И вот, Ханна, смотрит на меня этот человек, меряет взглядом с ног до головы, чтобы отыскать самую характерную мою примету и наконец говорит:
— Ну, такой… все время улыбается, вот какой.
— Он, — говорит Цион. — Шаббат шалом.
И вешает трубку. Понимаете? Вы понимаете, Ханна?..
Сева замолчал, покачивая головой, как будто вопрос о понимании был обращен не к Ханне, а к нему самому. Он действительно разучился улыбаться в последние годы — он, главной приметой которого считалась когда-то улыбка!

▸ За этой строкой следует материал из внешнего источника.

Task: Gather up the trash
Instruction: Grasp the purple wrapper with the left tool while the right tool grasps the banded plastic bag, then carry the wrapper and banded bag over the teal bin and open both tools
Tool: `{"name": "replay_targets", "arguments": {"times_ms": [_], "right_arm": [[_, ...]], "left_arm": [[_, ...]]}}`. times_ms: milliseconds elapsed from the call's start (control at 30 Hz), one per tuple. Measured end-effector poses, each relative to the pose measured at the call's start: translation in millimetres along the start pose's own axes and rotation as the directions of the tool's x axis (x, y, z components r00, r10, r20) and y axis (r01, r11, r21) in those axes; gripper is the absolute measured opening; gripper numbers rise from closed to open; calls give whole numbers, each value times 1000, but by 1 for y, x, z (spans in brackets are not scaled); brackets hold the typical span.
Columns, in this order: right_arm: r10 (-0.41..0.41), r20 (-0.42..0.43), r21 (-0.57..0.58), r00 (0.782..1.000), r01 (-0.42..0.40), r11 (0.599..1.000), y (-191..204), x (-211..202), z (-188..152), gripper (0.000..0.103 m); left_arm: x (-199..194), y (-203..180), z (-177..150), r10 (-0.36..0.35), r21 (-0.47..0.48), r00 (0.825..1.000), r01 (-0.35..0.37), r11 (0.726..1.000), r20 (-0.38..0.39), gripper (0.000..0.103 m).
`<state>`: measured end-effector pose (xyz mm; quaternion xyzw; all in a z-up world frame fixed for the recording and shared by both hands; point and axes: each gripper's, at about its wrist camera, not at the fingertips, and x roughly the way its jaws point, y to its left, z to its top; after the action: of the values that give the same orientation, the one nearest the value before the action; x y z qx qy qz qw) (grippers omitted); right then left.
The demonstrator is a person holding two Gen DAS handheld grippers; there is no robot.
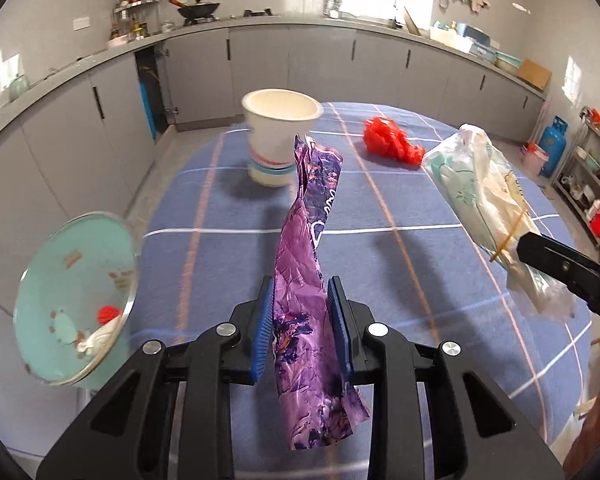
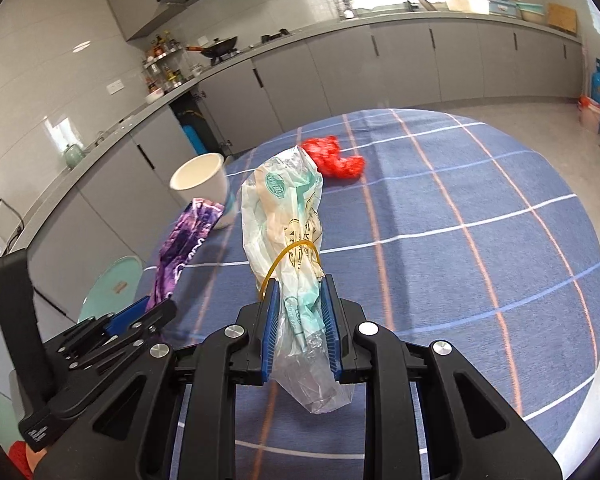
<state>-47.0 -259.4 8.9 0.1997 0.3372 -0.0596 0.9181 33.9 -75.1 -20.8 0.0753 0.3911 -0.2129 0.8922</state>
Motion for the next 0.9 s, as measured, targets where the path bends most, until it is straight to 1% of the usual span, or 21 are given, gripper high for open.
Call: {"name": "replay_targets", "arguments": {"times_ms": [67, 267, 400, 667, 900], "right_arm": [[12, -2, -16, 1000, -12, 1000, 10, 1, 0, 22], [63, -11, -75, 998, -64, 995, 49, 5, -1, 22], [100, -22, -120, 995, -102, 988, 77, 10, -1, 22], [167, -67, -185, 984, -176, 967, 131, 26, -5, 22], [197, -103, -227, 975, -216, 950, 171, 45, -8, 22]], "left_arm": [[-8, 9, -3, 15, -10, 1000, -15, 1000, 7, 28], [-32, 45, -17, 108, -52, 994, -106, 993, 36, 28], [-45, 70, -25, 140, -100, 989, -136, 986, 38, 28], [-53, 114, -37, 207, -184, 978, -198, 963, 31, 28], [-52, 155, -45, 260, -261, 966, -252, 932, -7, 28]]}}
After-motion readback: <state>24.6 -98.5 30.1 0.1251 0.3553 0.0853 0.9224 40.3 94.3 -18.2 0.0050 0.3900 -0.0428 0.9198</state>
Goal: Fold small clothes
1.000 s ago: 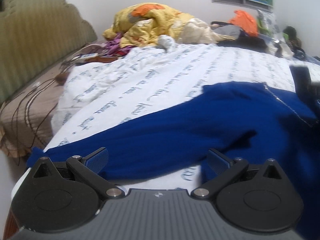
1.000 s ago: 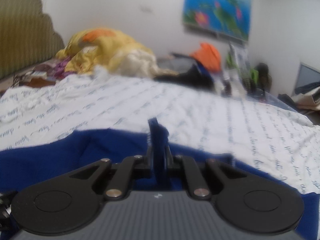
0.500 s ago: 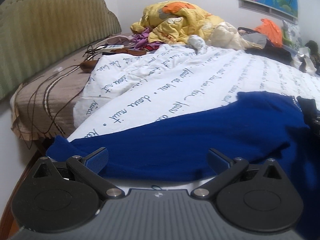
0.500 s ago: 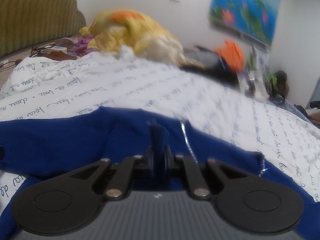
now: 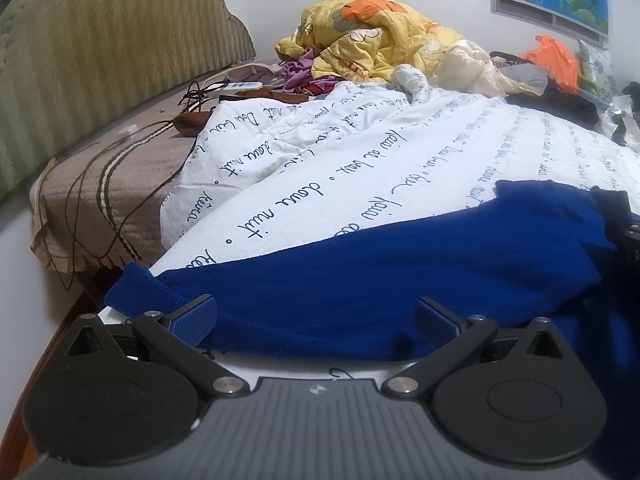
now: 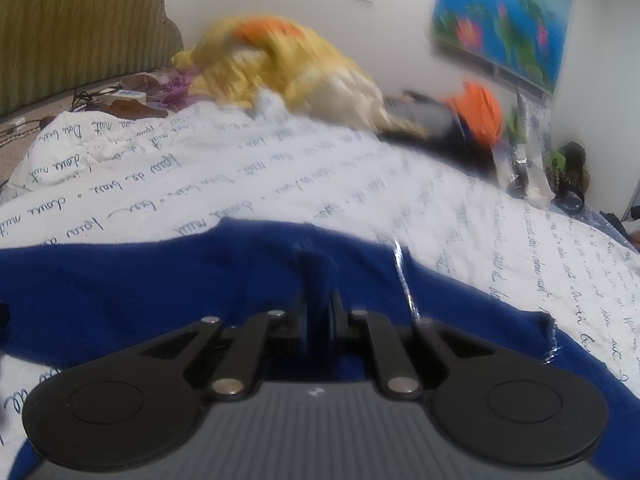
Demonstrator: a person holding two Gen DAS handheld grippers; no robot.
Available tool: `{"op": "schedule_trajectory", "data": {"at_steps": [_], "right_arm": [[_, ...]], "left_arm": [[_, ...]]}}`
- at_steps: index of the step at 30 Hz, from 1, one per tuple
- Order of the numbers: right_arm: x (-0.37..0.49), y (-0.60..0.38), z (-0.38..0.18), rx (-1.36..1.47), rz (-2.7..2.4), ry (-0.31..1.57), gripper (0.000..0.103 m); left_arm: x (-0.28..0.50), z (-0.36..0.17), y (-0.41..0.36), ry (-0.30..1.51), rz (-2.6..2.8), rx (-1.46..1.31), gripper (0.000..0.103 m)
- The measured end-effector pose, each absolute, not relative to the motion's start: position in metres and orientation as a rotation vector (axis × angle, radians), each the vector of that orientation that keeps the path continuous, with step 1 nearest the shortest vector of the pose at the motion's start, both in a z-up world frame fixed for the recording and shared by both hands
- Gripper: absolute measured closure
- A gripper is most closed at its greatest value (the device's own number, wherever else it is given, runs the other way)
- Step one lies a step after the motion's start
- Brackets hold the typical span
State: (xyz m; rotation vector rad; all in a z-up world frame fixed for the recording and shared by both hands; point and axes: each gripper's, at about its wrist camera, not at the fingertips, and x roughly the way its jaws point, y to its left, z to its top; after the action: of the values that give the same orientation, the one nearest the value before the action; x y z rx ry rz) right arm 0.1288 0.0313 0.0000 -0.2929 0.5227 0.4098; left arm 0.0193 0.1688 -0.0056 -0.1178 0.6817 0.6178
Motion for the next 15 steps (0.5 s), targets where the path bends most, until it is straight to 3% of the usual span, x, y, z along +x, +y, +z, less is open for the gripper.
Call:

Почему? Как это получилось? Вроде ведь, никаких несчастий, болезней, бед… Бог миловал, черт обходил, ничего такого не было… Не было? А зачем считать то, чего не было? Посчитай-ка лучше — что было… Что? — Бессмысленная скачка неведомо куда, неведомо зачем — вот что. Где-то там, на скаку, она и выпала, твоя улыбка, укатилась в пыльные придорожные кусты, поди, сыщи теперь.